As of December 2016, more than 129 million Americans have only one option for broadband internet service in their area – equating to about 40 percent of the country. Out of these 129 million customers, about 52 million are forced into obtaining internet from known Net Neutrality violators. In total, just over 177 million Americans are stuck with one or more ISPs who have committed Net Neutrality violations. The report, carried out by the Institute For Local Self-Reliance (using data directly from the FCC’s public data) also shows that on the US East Coast, nearly 15 million people will soon be limited to a single broadband provider that has already violated Net Neutrality regulations.
As discussed in my previous post, providers such as Comcast and AT&T have consistently been under pressure from consumers and the FCC for various Net Neutrality violations throughout the past several years. However, the list extends far beyond the major three ISPs (Comcast, Charter/Time Warner and AT&T) (this list https://www.freepress.net/blog/2017/04/25/net-neutrality-violations-brief-history provides an overview of several nationwide and international cases of broadband-provider Net Neutrality violations.
So why is it so important for Americans to have a market protection from Net Neutrality violators? Well, there are several reasons why this “internet monopoly” directly
impacts the American consumer.
- They’re in It for the Money.
It is no secret that American broadband providers are very centralized on revenue and not the consumer. For an internet connection of 25 megabits per second, New Yorkers pay $55 – nearly double that of what residents of London, Seoul and Bucharest pay. Customers in Hong Kong, Seoul, Tokyo and Paris receive connections nearly eight times faster and pay the same price or less than major US cities. Additionally, cable prices have been growing constantly over the past two decades. In 2017, Comcast hiked it’s base cable pricing by $48 and its price increases follow a major trend of consistent price hikes from ISPs that have been growing faster than inflation. This clear focus on profit over consumer rights leaves dangerous room in the absence of net neutrality. If ISPs can charge an extra twenty dollars a month by splitting cable into Comcast or Verizon won’t hesitate to charge extra for access to streaming websites for an extra ten dollars per customer. The lack of ISP options for many people give ISPs the power to hike prices without financial repercussions and with Net Neutrality slowly disappearing, they now have options to increase their revenues while consumers have no other options but to keep cashing larger checks.

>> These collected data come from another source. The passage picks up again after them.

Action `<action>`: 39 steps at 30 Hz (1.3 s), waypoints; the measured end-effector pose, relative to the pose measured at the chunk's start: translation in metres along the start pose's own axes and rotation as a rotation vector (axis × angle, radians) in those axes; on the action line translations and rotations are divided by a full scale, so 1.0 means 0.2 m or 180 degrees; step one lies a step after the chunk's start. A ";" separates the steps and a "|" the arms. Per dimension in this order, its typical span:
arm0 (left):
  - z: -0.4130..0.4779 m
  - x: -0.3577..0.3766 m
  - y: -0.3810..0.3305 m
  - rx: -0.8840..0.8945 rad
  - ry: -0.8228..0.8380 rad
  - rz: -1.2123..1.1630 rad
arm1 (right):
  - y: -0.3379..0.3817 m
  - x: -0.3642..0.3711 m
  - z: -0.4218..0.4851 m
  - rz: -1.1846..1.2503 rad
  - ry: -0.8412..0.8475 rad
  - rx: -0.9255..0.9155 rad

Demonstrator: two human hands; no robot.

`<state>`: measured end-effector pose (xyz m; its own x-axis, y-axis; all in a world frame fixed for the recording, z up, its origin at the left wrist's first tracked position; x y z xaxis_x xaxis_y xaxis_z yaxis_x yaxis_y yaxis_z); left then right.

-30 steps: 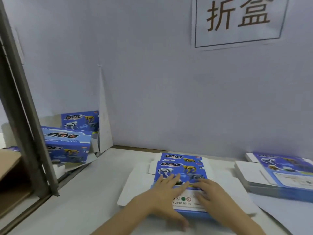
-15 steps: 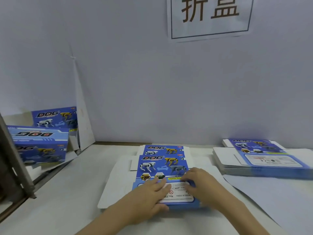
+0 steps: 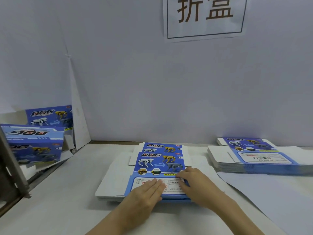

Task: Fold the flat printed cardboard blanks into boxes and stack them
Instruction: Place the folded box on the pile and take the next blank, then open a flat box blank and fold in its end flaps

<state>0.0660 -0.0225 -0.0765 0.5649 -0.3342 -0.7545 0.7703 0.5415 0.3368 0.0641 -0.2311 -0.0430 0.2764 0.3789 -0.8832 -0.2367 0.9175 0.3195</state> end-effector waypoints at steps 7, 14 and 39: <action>0.01 -0.01 0.01 -0.0140 -0.0200 -0.0060 | 0.01 -0.03 0.01 0.0015 0.0104 -0.0012; -0.01 -0.03 -0.02 -0.0165 -0.0317 -0.0207 | 0.01 -0.08 -0.02 0.0117 0.0678 -0.0003; 0.58 -0.50 0.16 -0.1274 -0.2588 -0.0064 | 0.21 -0.64 0.09 0.1298 -0.3296 -0.0226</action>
<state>0.0689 -0.0616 0.0748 0.7041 -0.7060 -0.0765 0.7076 0.7066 -0.0077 0.0349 -0.2397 0.0894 0.8013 0.5982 0.0067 -0.5303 0.7051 0.4707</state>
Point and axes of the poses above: each hand's wrist, its own z-axis towards the middle knuckle, its own x-axis out of the palm, y = z × x, the point moved 1 cm from there along z, towards the middle knuckle, and after that the axes turned 11 degrees about -y, right-handed, at the moved point
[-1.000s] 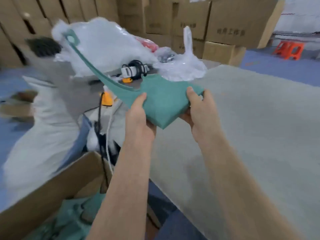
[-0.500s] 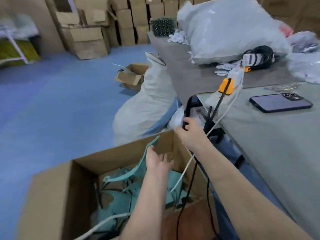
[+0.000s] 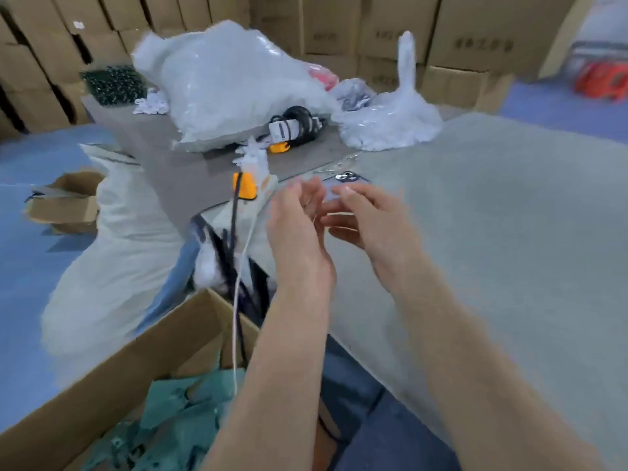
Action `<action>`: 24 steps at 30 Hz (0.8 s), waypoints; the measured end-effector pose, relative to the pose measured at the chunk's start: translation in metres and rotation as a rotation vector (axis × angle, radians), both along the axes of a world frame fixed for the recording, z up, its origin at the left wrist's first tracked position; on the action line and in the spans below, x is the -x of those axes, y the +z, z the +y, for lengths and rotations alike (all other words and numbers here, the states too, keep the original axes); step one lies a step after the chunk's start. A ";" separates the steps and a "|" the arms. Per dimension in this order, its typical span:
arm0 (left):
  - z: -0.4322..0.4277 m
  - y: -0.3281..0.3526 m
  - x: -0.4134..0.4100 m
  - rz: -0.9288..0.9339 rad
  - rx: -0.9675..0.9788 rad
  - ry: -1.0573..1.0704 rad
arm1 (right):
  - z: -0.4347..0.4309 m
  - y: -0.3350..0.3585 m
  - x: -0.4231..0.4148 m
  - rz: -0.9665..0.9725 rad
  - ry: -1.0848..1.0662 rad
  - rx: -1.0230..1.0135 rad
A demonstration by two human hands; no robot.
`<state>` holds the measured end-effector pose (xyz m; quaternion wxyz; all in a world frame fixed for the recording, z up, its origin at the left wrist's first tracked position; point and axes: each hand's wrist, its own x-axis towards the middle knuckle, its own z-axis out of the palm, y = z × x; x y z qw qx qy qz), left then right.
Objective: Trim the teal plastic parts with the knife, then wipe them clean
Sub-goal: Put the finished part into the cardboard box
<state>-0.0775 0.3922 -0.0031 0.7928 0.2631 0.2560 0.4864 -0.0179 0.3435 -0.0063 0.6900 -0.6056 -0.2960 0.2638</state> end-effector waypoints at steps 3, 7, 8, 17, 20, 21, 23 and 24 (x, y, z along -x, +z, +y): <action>-0.070 0.026 -0.070 -0.044 -0.084 -0.341 | -0.080 0.022 -0.054 0.043 -0.298 -0.121; -0.194 0.037 -0.147 0.007 -0.107 -0.774 | -0.214 0.032 -0.100 0.089 -0.711 -0.203; -0.226 0.036 -0.159 0.027 -0.095 -0.864 | -0.248 0.030 -0.105 0.100 -0.807 -0.212; -0.448 0.000 -0.215 0.247 -0.133 -1.407 | -0.474 -0.027 -0.124 0.310 -1.563 -0.262; -0.481 -0.012 -0.230 0.335 -0.164 -1.461 | -0.501 -0.043 -0.142 0.389 -1.633 -0.290; -0.491 -0.016 -0.237 0.354 -0.169 -1.460 | -0.508 -0.046 -0.151 0.411 -1.654 -0.305; -0.505 -0.025 -0.249 0.382 -0.215 -1.438 | -0.516 -0.050 -0.169 0.435 -1.696 -0.340; -0.512 -0.029 -0.255 0.397 -0.236 -1.426 | -0.521 -0.052 -0.178 0.442 -1.710 -0.356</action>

- Consumer Rights Violations
The principle concept of Net Neutrality is that both the website/domain receive equal treatment and access/speed to all other websites. Comparatively, the consumer should be able to access every website/service equally. Therefore, many people believe that the equal treatment of internet traffic is a fundamental right. Blocking or slowing access to certain domains has various implications on one’s freedom of expression and access to information. If smaller websites cannot keep up with larger services with ISPs charging more, we risk being limited to websites belonging to companies that can afford to pay off the cable companies to prioritize their content. This, in turn, limits your access to information to what these specific websites offer, and your online speech to their publishing and communication platforms. We could see the internet reduced to social media giants and shopping websites, and we could lose equal access to all the little random, odd corners that make the internet what it is today.
With these potential changes, consumers will undoubtedly feel as if their rights are being infringed upon, and other than expressing public disagreement (which so far has not achieved any executive action), a majority of Americans will be unable to react due to the limited ISP options as discussed above.
This monopoly on the broadband industry has not only allowed ISPs to raise their prices and potentially abandon the concept of a fair and equal internet, but it has incentivized them to further this process. A large pillar of this issue stems from the statistics above on the lack of freedom in ISP choices. Providing customers with a wider array of choices would allow consumers to boycott larger ISPs and would create a free-market situation, however given the major infrastructure costs and sizes of the existing companies, this is unlikely.
Nevertheless, companies such as Google have taken a role in providing consumers with alternatives. Google Fiber is the company’s approach to giving consumers a faster and more financially viable option. While major ISPs were notably lobbying for the net neutrality vote, Google did, although quietly, express its dismay for the outcome. Unfortunately, the progress with this project has been relatively slow and currently only serves about 400,000 customers and is available in only 9 areas across the country.
While this issue predominantly affects the net neutrality debate, unfortunately I don’t believe that we will see change here given the strong hold on the industry. However, with Net Neutrality regulations in place, there are at least strong restrictions in place to help prevent future violations.